§ **TASK TO CARRY OUT**
Give every line below again, exactly as it appears.

§ **DATA EXCERPT**
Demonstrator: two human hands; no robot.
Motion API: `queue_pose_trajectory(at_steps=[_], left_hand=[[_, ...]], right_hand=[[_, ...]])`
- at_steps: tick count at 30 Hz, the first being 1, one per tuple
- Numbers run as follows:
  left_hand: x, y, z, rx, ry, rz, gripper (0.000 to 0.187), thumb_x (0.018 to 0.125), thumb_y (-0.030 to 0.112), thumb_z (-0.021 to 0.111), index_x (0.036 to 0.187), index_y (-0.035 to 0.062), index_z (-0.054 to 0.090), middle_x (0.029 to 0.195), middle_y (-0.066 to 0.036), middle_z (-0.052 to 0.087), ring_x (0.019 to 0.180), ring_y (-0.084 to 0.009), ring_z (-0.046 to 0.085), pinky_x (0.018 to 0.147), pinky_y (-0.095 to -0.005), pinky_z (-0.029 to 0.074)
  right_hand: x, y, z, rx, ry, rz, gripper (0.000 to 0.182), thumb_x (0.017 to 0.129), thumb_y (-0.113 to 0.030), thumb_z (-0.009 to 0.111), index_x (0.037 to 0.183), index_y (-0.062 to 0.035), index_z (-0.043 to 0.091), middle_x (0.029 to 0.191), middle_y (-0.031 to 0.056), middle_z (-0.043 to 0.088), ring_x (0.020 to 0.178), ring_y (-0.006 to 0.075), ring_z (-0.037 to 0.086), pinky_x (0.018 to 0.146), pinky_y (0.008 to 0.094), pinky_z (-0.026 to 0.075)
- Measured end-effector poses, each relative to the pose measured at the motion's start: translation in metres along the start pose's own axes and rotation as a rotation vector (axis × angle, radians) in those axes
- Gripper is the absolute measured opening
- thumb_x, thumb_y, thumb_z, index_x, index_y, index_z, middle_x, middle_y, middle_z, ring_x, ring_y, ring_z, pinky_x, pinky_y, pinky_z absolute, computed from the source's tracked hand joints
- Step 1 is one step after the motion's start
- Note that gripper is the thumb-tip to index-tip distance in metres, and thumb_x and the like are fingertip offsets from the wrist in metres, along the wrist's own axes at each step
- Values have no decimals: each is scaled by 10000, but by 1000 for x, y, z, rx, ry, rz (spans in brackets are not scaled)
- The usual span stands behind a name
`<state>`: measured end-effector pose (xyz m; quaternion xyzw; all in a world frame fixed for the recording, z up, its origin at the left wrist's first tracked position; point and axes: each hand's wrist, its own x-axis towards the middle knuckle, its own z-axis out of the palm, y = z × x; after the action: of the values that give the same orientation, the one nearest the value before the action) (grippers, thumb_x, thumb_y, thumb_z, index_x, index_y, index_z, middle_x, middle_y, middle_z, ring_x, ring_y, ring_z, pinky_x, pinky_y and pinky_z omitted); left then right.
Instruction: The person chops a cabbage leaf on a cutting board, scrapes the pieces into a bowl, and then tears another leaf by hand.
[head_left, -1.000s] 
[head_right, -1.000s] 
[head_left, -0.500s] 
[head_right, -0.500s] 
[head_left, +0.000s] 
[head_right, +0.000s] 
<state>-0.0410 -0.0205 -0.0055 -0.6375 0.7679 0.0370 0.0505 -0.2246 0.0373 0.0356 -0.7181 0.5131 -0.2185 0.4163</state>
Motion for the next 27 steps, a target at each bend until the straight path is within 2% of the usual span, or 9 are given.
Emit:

§ **RESPONSE FOR THIS EXERCISE**
Demonstrator: two human hands; no robot.
Motion API: `queue_pose_trajectory(at_steps=[_], left_hand=[[_, ...]], right_hand=[[_, ...]])`
- at_steps: tick count at 30 Hz, the first being 1, one per tuple
- Numbers run as follows:
  left_hand: x, y, z, rx, ry, rz, gripper (0.000 to 0.187), thumb_x (0.018 to 0.125), thumb_y (-0.030 to 0.112), thumb_z (-0.021 to 0.111), index_x (0.036 to 0.187), index_y (-0.035 to 0.062), index_z (-0.054 to 0.090), middle_x (0.029 to 0.195), middle_y (-0.066 to 0.036), middle_z (-0.052 to 0.087), ring_x (0.019 to 0.180), ring_y (-0.084 to 0.009), ring_z (-0.046 to 0.085), pinky_x (0.018 to 0.147), pinky_y (-0.095 to -0.005), pinky_z (-0.029 to 0.074)
  right_hand: x, y, z, rx, ry, rz, gripper (0.000 to 0.182), thumb_x (0.017 to 0.129), thumb_y (-0.113 to 0.030), thumb_z (-0.009 to 0.111), index_x (0.037 to 0.183), index_y (-0.062 to 0.035), index_z (-0.043 to 0.091), middle_x (0.029 to 0.191), middle_y (-0.031 to 0.056), middle_z (-0.043 to 0.088), ring_x (0.020 to 0.178), ring_y (-0.006 to 0.075), ring_z (-0.037 to 0.086), pinky_x (0.018 to 0.146), pinky_y (0.008 to 0.094), pinky_z (-0.026 to 0.075)
- Measured end-effector poses, each relative to the pose measured at the motion's start: translation in metres along the start pose's own axes and rotation as a rotation vector (axis × angle, radians) in those axes
- Gripper is the absolute measured opening
- thumb_x, thumb_y, thumb_z, index_x, index_y, index_z, middle_x, middle_y, middle_z, ring_x, ring_y, ring_z, pinky_x, pinky_y, pinky_z absolute, computed from the source's tracked hand joints
- Step 1 is one step after the motion's start
- Note that gripper is the thumb-tip to index-tip distance in metres, and thumb_x and the like are fingertip offsets from the wrist in metres, along the wrist's own axes at each step
- Values have no decimals: each is scaled by 10000, but by 1000 for x, y, z, rx, ry, rz (spans in brackets are not scaled)
- The usual span stands behind a name
`<state>`: measured end-effector pose (xyz m; quaternion xyzw; all in a world frame fixed for the recording, z up, its origin at the left wrist's first tracked position; point and axes: each hand's wrist, its own x-axis towards the middle knuckle, its own z-axis out of the palm, y = z × x; after the action: of the values that give the same orientation, the one nearest the value before the action) (grippers, thumb_x, thumb_y, thumb_z, index_x, index_y, index_z, middle_x, middle_y, middle_z, ring_x, ring_y, ring_z, pinky_x, pinky_y and pinky_z omitted); left then right.
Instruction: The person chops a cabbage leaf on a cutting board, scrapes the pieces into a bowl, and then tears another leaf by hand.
[head_left, -1.000s] 
[head_right, -1.000s] 
[head_left, -0.500s] 
[head_right, -0.500s] 
[head_left, +0.000s] 
[head_right, +0.000s] 
<state>-0.0410 -0.0205 -0.0055 -0.6375 0.7679 0.0370 0.0505 -0.2246 0.0373 0.0356 -0.7181 0.5131 -0.2185 0.4163</state>
Motion for the next 27 steps, a target at each bend until the straight path is within 2% of the usual span, or 9 are given.
Emit:

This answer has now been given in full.